- Directions for this task: Output the listing exactly, leaving out no line.
### Collected data ###
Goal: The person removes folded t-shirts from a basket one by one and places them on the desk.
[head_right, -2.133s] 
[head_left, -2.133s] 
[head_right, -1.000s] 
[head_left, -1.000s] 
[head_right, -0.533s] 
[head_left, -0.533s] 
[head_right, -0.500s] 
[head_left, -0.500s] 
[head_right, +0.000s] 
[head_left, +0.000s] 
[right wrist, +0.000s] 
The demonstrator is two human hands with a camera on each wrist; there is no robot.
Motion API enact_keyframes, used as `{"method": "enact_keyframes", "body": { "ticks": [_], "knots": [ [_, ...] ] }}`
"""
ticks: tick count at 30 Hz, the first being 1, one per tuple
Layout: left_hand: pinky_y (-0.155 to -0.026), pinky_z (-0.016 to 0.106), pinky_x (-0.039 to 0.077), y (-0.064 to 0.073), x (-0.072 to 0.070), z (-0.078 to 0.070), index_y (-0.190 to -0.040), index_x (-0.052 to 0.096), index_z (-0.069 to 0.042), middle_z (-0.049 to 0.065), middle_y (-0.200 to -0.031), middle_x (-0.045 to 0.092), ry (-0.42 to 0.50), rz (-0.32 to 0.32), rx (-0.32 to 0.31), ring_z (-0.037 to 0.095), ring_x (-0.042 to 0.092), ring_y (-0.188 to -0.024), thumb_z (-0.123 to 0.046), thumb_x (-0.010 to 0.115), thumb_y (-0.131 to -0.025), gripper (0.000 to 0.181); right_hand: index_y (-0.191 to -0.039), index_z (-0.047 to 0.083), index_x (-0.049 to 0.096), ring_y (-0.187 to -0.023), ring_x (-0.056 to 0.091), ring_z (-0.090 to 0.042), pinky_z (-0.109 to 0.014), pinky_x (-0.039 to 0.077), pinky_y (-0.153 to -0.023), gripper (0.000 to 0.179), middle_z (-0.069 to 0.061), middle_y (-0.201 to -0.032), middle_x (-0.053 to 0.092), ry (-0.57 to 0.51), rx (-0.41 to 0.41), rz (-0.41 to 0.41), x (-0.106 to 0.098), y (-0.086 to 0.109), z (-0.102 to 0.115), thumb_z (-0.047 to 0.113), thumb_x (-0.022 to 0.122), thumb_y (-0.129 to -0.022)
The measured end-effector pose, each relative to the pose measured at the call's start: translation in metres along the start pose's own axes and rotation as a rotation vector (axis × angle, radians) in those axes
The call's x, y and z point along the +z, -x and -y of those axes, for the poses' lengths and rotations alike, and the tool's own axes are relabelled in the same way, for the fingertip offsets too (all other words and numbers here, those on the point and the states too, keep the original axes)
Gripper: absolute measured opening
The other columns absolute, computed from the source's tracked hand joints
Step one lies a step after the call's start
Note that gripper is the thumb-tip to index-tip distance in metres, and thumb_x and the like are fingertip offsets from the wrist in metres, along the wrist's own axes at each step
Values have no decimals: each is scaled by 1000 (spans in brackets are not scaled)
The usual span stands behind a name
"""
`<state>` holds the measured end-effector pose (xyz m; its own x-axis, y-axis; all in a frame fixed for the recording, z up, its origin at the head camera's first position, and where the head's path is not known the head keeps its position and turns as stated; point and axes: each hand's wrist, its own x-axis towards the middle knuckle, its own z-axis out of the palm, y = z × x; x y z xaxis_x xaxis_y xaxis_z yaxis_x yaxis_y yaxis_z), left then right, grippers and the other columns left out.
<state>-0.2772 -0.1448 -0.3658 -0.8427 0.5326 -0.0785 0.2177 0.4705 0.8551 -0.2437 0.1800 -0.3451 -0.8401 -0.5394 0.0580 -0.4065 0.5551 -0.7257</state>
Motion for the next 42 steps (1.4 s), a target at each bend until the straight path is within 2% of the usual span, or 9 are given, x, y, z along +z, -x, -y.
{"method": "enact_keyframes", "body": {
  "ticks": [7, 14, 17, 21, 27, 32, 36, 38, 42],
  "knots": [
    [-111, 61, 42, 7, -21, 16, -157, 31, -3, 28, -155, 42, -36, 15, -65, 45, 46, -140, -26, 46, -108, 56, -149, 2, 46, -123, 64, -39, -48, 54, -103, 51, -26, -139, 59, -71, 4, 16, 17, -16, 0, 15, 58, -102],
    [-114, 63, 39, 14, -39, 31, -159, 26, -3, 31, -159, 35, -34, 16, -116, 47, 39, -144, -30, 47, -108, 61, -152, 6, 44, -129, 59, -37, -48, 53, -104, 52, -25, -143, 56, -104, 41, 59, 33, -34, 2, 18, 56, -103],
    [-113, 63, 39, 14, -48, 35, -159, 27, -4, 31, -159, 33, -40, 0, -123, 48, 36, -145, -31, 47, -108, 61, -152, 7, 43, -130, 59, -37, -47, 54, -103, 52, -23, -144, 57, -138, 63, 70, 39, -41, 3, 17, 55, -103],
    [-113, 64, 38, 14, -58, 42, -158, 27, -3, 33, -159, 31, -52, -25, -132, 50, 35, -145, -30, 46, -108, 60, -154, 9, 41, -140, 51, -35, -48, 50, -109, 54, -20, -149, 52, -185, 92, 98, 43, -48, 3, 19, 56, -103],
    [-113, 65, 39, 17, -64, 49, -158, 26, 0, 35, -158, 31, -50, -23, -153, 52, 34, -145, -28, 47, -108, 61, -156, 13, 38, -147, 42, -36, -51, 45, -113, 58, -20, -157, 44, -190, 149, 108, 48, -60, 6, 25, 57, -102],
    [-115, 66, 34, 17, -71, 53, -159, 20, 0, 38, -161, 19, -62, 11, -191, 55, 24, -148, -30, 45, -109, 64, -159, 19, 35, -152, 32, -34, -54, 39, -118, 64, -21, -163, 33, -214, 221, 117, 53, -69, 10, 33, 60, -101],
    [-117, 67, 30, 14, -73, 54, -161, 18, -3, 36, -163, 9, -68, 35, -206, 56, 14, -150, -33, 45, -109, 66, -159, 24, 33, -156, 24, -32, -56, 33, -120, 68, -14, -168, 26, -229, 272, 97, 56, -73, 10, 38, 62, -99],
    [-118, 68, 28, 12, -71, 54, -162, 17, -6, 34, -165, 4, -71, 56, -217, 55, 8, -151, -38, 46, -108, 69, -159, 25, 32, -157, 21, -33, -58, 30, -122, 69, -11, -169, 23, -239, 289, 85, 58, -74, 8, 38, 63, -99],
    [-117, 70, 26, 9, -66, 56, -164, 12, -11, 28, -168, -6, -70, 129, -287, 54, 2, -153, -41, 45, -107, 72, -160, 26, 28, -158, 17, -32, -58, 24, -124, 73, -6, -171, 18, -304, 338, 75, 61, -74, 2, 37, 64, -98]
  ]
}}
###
- Answer section:
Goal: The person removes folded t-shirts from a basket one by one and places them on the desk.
[head_right, -2.133s] 
[head_left, -2.133s] 
[head_right, -1.000s] 
[head_left, -1.000s] 
[head_right, -0.533s] 
[head_left, -0.533s] 
[head_right, -0.500s] 
[head_left, -0.500s] 
[head_right, +0.000s] 
[head_left, +0.000s] 
[right wrist, +0.000s] 
The demonstrator is two human hands with a camera on each wrist; there is no robot.
Motion API enact_keyframes, used as `{"method": "enact_keyframes", "body": { "ticks": [_], "knots": [ [_, ...] ] }}`
"""
ticks: tick count at 30 Hz, the first being 1, one per tuple
Layout: left_hand: pinky_y (-0.155 to -0.026), pinky_z (-0.016 to 0.106), pinky_x (-0.039 to 0.077), y (-0.064 to 0.073), x (-0.072 to 0.070), z (-0.078 to 0.070), index_y (-0.190 to -0.040), index_x (-0.052 to 0.096), index_z (-0.069 to 0.042), middle_z (-0.049 to 0.065), middle_y (-0.200 to -0.031), middle_x (-0.045 to 0.092), ry (-0.42 to 0.50), rz (-0.32 to 0.32), rx (-0.32 to 0.31), ring_z (-0.037 to 0.095), ring_x (-0.042 to 0.092), ring_y (-0.188 to -0.024), thumb_z (-0.123 to 0.046), thumb_x (-0.010 to 0.115), thumb_y (-0.131 to -0.025), gripper (0.000 to 0.181); right_hand: index_y (-0.191 to -0.039), index_z (-0.047 to 0.083), index_x (-0.049 to 0.096), ring_y (-0.187 to -0.023), ring_x (-0.056 to 0.091), ring_z (-0.090 to 0.042), pinky_z (-0.109 to 0.014), pinky_x (-0.039 to 0.077), pinky_y (-0.153 to -0.023), gripper (0.000 to 0.179), middle_z (-0.069 to 0.061), middle_y (-0.201 to -0.032), middle_x (-0.053 to 0.092), ry (-0.57 to 0.51), rx (-0.41 to 0.41), rz (-0.41 to 0.41), x (-0.106 to 0.098), y (-0.086 to 0.109), z (-0.102 to 0.115), thumb_z (-0.047 to 0.113), thumb_x (-0.022 to 0.122), thumb_y (-0.129 to -0.022)
The measured end-effector pose, each relative to the pose measured at the call's start: translation in metres along the start pose's own axes and rotation as a rotation vector (axis × angle, radians) in those axes
The call's x, y and z point along the +z, -x and -y of those axes, for the poses' lengths and rotations alike, and the tool's own axes are relabelled in the same way, for the fingertip offsets too (all other words and numbers here, those on the point and the states too, keep the original axes)
Gripper: absolute measured opening
The other columns absolute, computed from the source's tracked hand joints
Step one lies a step after the call's start
Note that gripper is the thumb-tip to index-tip distance in metres, and thumb_x and the like are fingertip offsets from the wrist in metres, along the wrist's own axes at each step
Values have no decimals: each is scaled by 1000 (spans in brackets are not scaled)
The usual span stands behind a name
"""
`<state>` holds the measured end-effector pose (xyz m; its own x-axis, y-axis; all in a frame fixed for the recording, z up, its origin at the head camera's first position, and where the head's path is not known the head keeps its position and turns as stated; point and axes: each hand's wrist, its own x-axis towards the middle knuckle, its own z-axis out of the palm, y = z × x; x y z xaxis_x xaxis_y xaxis_z yaxis_x yaxis_y yaxis_z), left then right, grippers and the other columns left out.
<state>-0.2772 -0.1448 -0.3658 -0.8427 0.5326 -0.0785 0.2177 0.4705 0.8551 -0.2437 0.1800 -0.3451 -0.8401 -0.5394 0.0580 -0.4065 0.5551 -0.7257</state>
Motion for the next 42 steps (1.4 s), a target at each bend until the straight path is within 2% of the usual span, or 9 are given, x, y, z along +z, -x, -y.
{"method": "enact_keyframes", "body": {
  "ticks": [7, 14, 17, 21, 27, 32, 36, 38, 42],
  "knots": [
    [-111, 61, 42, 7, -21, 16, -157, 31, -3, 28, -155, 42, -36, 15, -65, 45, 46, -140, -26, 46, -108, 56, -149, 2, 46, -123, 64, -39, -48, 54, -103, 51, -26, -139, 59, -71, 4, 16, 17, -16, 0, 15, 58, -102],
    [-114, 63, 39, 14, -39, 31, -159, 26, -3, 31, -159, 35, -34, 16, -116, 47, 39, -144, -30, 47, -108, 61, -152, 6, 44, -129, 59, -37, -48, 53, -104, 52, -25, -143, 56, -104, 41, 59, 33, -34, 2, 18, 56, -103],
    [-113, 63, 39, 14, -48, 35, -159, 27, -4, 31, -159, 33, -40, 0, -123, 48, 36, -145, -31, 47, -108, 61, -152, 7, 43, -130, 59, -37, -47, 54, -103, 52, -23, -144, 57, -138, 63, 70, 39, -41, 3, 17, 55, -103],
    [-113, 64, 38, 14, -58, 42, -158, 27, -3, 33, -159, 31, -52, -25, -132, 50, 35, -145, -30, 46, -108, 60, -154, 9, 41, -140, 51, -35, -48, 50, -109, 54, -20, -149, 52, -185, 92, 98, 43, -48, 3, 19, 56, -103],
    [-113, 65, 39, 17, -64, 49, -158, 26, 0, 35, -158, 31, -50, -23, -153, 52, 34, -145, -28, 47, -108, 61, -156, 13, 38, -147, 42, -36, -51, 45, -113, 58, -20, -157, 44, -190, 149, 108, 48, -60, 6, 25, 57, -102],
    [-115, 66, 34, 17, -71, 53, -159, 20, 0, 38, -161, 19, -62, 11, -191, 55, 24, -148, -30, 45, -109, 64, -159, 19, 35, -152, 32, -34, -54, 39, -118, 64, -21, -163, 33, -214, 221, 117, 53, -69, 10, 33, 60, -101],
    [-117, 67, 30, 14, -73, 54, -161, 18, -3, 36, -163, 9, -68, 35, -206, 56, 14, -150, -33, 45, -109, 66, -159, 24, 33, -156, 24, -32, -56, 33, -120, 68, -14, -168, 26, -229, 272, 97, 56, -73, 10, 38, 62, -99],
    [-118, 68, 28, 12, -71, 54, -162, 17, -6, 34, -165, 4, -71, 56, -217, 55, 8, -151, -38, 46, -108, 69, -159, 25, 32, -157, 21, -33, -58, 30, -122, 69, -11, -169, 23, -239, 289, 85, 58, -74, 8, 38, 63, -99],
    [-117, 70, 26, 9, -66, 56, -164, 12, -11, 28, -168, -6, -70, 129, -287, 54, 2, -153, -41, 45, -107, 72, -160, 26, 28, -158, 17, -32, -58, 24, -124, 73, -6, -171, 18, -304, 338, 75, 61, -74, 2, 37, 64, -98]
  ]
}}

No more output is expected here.